StewartBrown’s financial report for the 2021 financial year, which is based on surveys of 1,277 aged care homes and 53,559 home care packages from all around Australia, reveals a sector in continued decline, with real questions about sustainability.
“Homes in all locations, including metropolitan, regional and remote locations are making operating losses, which is unsustainable in the longer term,” the report states. Next year is also shaping up to be “challenging”, the report’s authors predict.
“Additional specific targeted funding and structural reform is required,” they said.
The average operating loss for all residential aged care homes was $8.43 per bed per day (pbd), excluding net COVID-19 funding support which is unlikely to continue. The result compares with an operating loss of $6.90 pbd during the 2020 financial year, meaning a deterioration of $1.53 pbd over the year.
In the 2021 financial year, the direct costs of providing everyday living services (excluding administration costs) exceeded the revenue by $9.78 pbd (compared to $9.20 pbd in 2020). However, with administration costs included – such as procurement, payroll, rosters, accounts, quality control, insurances, human resources and corporate costs – the loss increases to a worrying $22.29 pbd.
However, a portion of these funds will be required for the additional costs of showing the requirements of the supplement have been met: providers must show that the quality and nutritional component of their food is meeting expectations and is improving.
Metropolitan homes also received lower COVID-19 funding, and regional and remote homes benefited from the 30% viability supplement.
Metropolitan homes made an operating loss of $8.83 per bed day, compared to an operating loss of $8.00 per bed day for inner regional and $6.32 per bed day for rural and remote homes.
The growth in revenue did not keep pace with rising costs.
The government’s indexation increase of 1.1% was not enough to cover the 0.5% increase in the Superannuation Guarantee Scheme, wage award increases of between 1.75% and 3.5%, and an inflation rate of 3.8% for June year.
An increased compliance burden is also adding to providers’ costs, and are likely to continue to do so in 2022 due to the increased compliance burden of the Quality and Safety Standards, Serious Incident Response Scheme, COVID-19, ACFR reporting, and greater scrutiny of direct care staffing costs.
Medium-sized homes performed best. Homes with more than 100 beds recorded a loss of $10.35 pbd, compared with a loss of $6.01 for 80-100 bed homes and $8.47 for 60-80 bed homes. This may in part be due to the fact that larger homes tend to accept a greater range of residents, whereas smaller homes may focus on residents of a specific cohort.
The worst-performing homes are performing worse than ever, with the bottom 75% of homes (based on financial performance, a worrying 872 homes) recording an average loss of $18.38 per bed day, a deterioration of $1.19 per bed day compared to the previous year.
However, more is needed.

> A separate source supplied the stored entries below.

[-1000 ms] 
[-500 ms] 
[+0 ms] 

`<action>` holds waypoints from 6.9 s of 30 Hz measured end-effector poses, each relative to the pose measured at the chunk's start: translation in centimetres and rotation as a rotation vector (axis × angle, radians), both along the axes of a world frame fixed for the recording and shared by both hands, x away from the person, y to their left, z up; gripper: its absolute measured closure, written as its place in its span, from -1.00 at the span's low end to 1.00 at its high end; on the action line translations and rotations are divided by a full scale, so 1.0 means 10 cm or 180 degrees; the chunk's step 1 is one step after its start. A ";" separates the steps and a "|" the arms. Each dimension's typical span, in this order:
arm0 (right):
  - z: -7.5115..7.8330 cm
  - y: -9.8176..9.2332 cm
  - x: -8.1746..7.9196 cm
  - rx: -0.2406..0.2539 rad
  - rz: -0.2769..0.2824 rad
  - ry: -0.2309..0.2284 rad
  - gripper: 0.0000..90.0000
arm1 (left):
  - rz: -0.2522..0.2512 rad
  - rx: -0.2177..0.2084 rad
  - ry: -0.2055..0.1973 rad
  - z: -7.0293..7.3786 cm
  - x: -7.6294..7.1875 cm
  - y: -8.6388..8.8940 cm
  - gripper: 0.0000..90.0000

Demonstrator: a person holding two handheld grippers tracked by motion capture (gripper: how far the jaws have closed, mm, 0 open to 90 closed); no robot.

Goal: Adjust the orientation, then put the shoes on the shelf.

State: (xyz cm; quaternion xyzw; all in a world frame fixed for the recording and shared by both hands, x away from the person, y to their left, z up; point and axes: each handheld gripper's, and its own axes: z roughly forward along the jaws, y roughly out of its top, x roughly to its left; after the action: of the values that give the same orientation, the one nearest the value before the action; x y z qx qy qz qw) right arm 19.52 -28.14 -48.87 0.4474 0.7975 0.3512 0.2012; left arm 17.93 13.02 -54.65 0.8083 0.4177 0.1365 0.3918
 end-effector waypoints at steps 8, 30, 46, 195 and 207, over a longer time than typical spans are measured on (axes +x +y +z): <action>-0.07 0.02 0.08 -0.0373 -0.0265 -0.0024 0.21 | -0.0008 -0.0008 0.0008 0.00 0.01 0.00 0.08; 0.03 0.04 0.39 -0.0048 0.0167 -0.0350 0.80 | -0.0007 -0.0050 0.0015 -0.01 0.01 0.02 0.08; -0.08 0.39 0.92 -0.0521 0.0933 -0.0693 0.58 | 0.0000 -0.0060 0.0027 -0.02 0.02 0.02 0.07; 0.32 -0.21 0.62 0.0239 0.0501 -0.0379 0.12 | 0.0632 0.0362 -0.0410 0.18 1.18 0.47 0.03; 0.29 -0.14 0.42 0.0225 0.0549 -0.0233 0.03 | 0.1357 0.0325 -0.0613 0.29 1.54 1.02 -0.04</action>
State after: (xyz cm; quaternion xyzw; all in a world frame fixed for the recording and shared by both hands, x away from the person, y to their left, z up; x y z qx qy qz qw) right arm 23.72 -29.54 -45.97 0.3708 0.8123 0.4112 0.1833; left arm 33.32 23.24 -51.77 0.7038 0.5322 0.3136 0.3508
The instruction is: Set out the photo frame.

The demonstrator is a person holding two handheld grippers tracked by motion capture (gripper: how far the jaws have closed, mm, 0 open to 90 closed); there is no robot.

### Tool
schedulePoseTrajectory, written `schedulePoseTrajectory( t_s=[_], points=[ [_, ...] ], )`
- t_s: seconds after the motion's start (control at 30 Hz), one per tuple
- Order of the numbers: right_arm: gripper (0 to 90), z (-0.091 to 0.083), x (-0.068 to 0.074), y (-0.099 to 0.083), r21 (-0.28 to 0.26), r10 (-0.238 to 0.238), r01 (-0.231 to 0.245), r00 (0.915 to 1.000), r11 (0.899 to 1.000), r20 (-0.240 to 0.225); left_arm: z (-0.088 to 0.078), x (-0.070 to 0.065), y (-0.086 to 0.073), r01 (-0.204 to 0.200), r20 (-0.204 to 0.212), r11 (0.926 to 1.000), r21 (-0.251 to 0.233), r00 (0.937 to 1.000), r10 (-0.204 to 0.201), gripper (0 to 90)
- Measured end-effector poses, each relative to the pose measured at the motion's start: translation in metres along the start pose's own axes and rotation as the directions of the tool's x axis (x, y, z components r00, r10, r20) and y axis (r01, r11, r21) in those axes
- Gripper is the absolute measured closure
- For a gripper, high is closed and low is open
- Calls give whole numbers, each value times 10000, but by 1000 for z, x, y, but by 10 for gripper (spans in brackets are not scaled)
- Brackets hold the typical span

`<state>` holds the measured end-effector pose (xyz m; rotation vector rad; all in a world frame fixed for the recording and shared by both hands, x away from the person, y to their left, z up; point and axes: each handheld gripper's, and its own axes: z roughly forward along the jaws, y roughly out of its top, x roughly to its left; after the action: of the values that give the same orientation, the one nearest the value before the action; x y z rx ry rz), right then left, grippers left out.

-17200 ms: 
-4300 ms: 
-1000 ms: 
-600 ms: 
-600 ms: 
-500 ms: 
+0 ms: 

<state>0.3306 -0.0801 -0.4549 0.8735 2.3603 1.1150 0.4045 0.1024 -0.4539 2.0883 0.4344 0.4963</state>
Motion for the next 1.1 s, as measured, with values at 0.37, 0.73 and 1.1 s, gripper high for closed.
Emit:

The government has mandated a minimum of 200 minutes of direct care per resident per day, which will require an increase of 24.19 minutes of staffing per day from 2021 staffing levels – a 13.8% increase.
“To achieve this mandated level will require additional direct care staff to be employed,” the report states. “This will be a significant challenge for the sector, particularly in regional, rural and remote locations where registered nurse availability is at a premium.”
An average of $33.09 per resident per day is spent on food, food preparation and the serving of food, up from $32.00 in 2020.
The surveys found that 63% of providers operate their own kitchen, while 12% use contract food suppliers with their own on-site kitchen to prepare meals.
In the home care sector, operating results improved during the 2021 financial year, however, this was largely driven by reduced direct care staff costs and lower hours of care.
Revenue per client per day rose to $72.08 from $71.08 in 2020. The operating results per client per day increased to $6.05, up from $3.59 the previous year.
Unspent funds remain a significant problem in the home care sector, soaring to an average of $9,855 per consumer and a shocking $1.6 billion in total, representing funds tied up and unable to be used for care.
The large differences in funding between each package is “a major contributor to the exponential increase in unspent (unutilised) subsidy funding,” the report notes. The matter requires urgent reform, the report’s authors note.